• _Exercise_
Show all lines below holding the string "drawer".

• _Exercise data_
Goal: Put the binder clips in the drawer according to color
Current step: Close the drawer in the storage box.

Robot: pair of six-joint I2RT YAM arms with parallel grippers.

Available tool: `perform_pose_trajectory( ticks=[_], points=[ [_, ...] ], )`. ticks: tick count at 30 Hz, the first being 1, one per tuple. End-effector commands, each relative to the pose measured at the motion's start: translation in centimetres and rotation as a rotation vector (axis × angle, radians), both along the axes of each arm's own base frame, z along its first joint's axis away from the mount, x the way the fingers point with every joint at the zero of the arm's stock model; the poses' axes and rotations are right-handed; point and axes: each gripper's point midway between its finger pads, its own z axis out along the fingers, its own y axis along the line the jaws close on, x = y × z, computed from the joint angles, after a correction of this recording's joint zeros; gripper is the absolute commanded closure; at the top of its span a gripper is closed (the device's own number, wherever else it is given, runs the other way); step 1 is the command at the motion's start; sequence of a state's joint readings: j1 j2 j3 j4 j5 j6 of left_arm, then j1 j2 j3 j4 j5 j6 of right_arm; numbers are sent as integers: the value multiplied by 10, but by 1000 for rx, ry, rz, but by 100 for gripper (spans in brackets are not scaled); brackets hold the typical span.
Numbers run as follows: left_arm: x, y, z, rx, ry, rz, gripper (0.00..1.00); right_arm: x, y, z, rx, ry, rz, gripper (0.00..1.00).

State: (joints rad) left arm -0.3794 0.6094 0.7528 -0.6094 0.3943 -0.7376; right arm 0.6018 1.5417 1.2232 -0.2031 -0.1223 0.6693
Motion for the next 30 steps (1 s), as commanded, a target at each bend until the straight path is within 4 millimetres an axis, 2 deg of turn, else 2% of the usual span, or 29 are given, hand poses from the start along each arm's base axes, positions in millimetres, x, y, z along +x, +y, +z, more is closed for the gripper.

• _Response below_
Goal: Put the binder clips in the drawer according to color
Current step: Close the drawer in the storage box.

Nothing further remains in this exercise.